Exercise brief:
When a line of the records contains "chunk", copy it.

[Recorded data]
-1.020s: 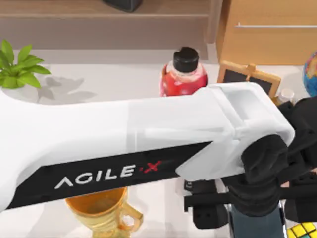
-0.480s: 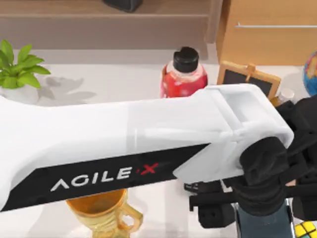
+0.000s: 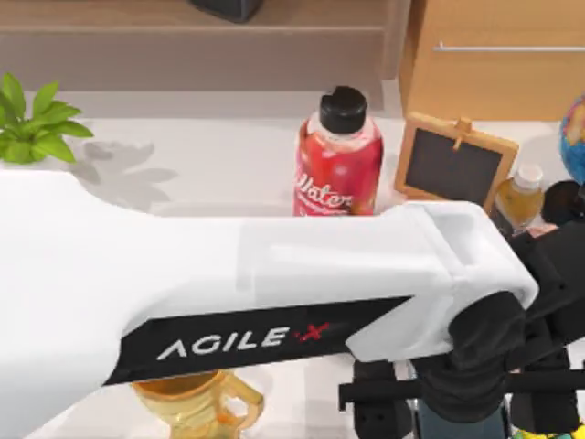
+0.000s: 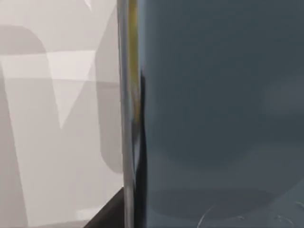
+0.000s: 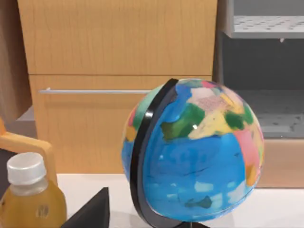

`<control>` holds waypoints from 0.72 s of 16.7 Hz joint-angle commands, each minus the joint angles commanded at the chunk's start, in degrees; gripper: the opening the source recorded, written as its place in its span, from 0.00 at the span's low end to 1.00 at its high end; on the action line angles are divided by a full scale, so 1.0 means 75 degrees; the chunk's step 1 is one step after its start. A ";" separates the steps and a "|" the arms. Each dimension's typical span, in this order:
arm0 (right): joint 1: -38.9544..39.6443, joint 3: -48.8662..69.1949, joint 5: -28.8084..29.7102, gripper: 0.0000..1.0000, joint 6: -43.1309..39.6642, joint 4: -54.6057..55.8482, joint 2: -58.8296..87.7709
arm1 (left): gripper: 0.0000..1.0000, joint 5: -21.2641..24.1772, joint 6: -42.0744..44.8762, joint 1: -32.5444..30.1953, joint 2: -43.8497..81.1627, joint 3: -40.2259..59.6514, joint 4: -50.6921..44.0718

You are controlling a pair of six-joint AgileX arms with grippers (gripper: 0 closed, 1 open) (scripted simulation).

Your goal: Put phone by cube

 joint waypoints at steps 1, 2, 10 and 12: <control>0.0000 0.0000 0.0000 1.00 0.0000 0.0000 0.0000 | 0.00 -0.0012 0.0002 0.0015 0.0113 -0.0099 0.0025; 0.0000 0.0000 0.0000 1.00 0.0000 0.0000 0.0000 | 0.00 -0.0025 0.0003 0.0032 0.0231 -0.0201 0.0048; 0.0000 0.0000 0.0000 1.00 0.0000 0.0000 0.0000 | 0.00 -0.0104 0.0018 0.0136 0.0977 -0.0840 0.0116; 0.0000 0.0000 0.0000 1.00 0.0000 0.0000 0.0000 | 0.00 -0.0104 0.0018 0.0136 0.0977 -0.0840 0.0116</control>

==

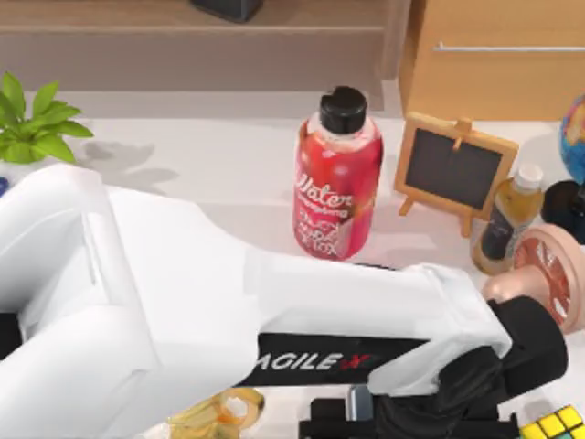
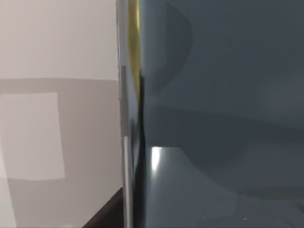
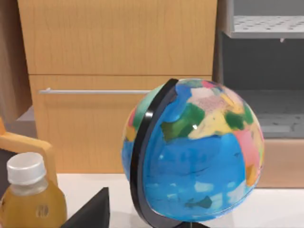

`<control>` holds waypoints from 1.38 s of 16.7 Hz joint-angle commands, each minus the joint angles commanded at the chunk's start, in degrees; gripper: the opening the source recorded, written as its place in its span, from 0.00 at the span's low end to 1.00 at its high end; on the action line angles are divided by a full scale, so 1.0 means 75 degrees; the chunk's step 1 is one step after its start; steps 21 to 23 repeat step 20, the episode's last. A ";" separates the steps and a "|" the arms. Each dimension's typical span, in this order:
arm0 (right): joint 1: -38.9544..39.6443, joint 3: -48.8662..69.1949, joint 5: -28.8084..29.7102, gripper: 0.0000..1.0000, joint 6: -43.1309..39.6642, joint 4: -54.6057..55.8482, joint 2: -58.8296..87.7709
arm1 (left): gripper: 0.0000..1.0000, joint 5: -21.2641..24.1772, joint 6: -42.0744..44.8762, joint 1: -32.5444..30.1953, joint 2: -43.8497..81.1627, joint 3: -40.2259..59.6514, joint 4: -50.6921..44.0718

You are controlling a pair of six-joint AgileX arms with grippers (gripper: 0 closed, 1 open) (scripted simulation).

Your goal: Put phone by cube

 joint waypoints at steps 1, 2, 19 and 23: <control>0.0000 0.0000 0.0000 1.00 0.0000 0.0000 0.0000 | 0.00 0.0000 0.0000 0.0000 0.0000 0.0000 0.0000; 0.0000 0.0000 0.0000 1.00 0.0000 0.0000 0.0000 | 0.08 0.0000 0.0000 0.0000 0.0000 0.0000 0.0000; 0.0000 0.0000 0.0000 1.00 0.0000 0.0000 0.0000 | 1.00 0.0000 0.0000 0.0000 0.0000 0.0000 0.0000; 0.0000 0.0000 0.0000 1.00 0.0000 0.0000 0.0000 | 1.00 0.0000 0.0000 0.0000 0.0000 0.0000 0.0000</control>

Result for this task:
`<control>` holds waypoints from 0.72 s of 16.7 Hz joint-angle commands, each minus the joint angles commanded at the chunk's start, in degrees; gripper: the opening the source recorded, written as its place in its span, from 0.00 at the span's low end to 1.00 at its high end; on the action line angles are divided by a full scale, so 1.0 means 75 degrees; the chunk's step 1 is one step after its start. A ";" separates the steps and a "|" the arms. Each dimension's typical span, in this order:
`<control>` holds waypoints from 1.38 s of 16.7 Hz joint-angle commands, each minus the joint angles commanded at the chunk's start, in degrees; gripper: the opening the source recorded, written as its place in its span, from 0.00 at the span's low end to 1.00 at its high end; on the action line angles are divided by a full scale, so 1.0 means 75 degrees; the chunk's step 1 is one step after its start; steps 21 to 23 repeat step 20, the episode's last. A ";" separates the steps and a "|" the arms. Each dimension's typical span, in this order:

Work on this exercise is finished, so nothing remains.